From the line containing "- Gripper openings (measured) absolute" down to the line containing "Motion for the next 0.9" in the records below, reproduce every line exactly, ends included, and omit all others.

Collection entries
- - - - - - -

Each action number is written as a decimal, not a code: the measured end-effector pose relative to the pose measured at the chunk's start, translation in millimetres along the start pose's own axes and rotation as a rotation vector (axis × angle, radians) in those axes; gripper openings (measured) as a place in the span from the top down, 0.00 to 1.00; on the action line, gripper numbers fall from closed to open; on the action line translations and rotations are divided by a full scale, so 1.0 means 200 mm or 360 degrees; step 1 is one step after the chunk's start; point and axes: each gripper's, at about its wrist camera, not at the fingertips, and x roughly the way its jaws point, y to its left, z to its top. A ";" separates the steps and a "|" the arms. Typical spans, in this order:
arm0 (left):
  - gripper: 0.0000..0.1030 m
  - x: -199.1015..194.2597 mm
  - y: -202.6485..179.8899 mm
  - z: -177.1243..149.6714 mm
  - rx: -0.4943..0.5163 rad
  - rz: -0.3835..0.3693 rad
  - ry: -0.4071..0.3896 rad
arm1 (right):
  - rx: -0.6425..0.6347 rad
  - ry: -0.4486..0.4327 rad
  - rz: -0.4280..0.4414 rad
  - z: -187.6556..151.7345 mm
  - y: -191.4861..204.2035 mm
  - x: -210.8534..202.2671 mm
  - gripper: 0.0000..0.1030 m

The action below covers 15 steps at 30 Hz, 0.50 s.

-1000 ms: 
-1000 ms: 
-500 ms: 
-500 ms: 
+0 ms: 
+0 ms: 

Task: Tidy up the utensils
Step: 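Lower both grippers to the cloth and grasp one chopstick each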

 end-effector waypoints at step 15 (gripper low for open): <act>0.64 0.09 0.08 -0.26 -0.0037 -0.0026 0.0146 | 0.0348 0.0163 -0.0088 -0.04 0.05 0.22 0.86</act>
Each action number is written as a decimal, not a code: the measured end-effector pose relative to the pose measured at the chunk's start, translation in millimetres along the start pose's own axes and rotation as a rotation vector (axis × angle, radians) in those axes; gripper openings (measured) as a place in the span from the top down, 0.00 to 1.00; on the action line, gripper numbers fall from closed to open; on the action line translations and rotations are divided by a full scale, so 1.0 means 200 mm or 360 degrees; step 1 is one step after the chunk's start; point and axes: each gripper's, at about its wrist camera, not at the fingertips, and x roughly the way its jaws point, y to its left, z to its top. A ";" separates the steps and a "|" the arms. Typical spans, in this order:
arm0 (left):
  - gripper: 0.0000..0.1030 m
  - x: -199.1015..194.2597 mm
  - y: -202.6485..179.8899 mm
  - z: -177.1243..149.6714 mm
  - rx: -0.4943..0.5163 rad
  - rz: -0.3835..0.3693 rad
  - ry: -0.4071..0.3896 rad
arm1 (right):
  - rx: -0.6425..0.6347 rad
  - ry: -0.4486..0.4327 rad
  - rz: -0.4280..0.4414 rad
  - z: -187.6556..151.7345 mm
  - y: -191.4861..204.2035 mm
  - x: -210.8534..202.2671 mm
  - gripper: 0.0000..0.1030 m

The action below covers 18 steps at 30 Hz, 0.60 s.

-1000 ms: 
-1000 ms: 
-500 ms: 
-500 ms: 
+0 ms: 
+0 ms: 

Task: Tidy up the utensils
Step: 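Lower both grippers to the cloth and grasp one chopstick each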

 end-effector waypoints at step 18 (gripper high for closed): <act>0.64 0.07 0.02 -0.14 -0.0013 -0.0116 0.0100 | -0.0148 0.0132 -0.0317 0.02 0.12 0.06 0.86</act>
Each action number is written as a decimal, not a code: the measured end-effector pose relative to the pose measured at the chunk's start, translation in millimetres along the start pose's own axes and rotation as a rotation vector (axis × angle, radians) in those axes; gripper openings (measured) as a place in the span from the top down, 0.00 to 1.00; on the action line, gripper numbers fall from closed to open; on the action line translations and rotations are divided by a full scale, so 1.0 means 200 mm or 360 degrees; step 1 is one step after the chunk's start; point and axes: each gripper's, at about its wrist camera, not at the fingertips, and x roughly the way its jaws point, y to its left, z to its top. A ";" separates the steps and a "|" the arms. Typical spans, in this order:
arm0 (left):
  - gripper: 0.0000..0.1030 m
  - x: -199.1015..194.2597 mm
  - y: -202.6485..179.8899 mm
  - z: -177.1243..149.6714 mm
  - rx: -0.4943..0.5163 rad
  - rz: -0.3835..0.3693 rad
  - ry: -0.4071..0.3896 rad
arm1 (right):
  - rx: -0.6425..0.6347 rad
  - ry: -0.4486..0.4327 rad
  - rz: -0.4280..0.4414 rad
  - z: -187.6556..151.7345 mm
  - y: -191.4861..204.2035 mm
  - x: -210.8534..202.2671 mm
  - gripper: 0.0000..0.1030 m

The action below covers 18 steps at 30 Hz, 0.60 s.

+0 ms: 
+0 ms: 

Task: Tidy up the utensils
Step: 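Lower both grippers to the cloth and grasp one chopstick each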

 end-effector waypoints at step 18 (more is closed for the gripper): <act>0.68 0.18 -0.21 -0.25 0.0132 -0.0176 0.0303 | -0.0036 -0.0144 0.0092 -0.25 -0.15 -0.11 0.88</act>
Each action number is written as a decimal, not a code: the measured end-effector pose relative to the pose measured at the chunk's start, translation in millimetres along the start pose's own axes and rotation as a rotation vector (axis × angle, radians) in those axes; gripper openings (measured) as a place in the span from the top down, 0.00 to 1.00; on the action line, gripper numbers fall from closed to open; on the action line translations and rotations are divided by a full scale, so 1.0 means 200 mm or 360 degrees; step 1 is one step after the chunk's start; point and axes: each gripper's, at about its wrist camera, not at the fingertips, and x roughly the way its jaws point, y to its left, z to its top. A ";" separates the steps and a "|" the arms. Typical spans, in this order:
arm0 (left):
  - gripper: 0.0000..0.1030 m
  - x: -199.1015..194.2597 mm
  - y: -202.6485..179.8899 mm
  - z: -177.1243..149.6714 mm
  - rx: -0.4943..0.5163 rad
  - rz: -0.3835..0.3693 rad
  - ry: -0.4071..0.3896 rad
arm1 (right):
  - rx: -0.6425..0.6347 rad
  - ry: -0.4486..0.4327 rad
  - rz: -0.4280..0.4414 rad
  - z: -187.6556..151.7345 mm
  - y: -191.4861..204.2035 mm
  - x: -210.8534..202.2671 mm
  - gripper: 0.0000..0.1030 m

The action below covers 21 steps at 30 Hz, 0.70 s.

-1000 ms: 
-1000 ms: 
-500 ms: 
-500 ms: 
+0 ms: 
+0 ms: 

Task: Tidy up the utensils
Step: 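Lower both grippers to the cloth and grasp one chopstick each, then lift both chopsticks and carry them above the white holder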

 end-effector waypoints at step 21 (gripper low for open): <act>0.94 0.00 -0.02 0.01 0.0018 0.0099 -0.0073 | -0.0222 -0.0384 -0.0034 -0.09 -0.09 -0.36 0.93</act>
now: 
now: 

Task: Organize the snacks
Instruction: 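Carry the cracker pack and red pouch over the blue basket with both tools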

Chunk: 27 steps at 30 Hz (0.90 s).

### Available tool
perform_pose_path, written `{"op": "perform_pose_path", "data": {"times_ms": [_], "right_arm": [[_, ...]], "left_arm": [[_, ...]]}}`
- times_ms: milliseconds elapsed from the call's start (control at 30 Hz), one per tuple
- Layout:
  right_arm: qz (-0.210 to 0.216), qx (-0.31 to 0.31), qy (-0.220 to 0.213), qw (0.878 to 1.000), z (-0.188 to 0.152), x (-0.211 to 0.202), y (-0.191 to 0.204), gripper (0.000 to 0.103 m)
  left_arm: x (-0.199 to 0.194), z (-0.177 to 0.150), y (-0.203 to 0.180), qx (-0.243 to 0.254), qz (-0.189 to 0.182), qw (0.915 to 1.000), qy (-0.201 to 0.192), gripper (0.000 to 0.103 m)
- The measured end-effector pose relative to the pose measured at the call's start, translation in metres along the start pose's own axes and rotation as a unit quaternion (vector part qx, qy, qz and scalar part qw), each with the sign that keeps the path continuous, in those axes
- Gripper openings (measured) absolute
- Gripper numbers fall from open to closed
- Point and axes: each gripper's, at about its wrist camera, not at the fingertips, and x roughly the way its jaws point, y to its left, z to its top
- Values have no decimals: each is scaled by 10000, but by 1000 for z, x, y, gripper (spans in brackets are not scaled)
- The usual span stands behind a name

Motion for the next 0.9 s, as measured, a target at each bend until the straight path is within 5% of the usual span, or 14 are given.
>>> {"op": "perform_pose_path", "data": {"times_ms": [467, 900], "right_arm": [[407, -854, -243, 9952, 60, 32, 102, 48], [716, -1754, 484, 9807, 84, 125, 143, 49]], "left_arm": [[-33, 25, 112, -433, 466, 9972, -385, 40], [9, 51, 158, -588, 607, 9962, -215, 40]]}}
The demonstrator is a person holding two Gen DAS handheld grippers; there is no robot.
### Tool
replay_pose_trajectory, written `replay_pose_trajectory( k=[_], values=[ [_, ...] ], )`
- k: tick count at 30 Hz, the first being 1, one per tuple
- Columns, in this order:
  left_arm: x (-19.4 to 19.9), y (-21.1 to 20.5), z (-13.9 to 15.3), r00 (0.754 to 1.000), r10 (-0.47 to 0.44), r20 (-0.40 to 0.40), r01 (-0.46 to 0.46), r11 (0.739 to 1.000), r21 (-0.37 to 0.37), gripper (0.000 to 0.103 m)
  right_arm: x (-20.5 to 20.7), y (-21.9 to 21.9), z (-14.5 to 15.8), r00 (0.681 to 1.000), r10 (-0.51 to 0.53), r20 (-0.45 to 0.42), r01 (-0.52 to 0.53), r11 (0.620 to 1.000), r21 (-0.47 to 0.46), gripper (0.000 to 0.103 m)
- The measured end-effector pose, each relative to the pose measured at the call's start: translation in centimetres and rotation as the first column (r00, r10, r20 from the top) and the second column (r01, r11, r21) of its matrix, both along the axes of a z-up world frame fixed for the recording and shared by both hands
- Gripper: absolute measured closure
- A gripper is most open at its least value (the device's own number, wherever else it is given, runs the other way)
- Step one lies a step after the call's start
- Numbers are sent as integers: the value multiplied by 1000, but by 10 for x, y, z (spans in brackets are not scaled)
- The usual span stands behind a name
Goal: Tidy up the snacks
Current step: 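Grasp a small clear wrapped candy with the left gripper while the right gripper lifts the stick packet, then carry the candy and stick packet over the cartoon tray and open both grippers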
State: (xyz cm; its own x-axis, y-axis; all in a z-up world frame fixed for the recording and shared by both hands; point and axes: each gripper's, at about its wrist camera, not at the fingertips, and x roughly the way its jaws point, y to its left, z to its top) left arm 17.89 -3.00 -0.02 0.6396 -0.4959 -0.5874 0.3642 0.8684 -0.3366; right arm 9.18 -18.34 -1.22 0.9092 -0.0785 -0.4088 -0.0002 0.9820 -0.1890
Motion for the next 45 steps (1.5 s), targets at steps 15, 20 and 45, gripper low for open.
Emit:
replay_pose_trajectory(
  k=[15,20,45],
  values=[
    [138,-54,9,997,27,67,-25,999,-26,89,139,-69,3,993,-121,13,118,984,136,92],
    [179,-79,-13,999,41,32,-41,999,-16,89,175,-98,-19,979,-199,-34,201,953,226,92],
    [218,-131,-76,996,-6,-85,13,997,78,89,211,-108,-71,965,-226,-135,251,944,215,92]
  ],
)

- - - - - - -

Completed exercise:
- Gripper openings (measured) absolute
- Gripper numbers fall from open to closed
- Point and axes: each gripper's, at about its wrist camera, not at the fingertips, and x roughly the way its jaws point, y to its left, z to its top
- Values have no decimals: each is scaled by 10000, but by 1000 for z, x, y, gripper (spans in brackets are not scaled)
- The usual span stands behind a name

Motion for the next 0.9 s, as measured, a target at each bend until the straight path is within 5% of the usual span, or 14 are given.

That completes the answer to the exercise.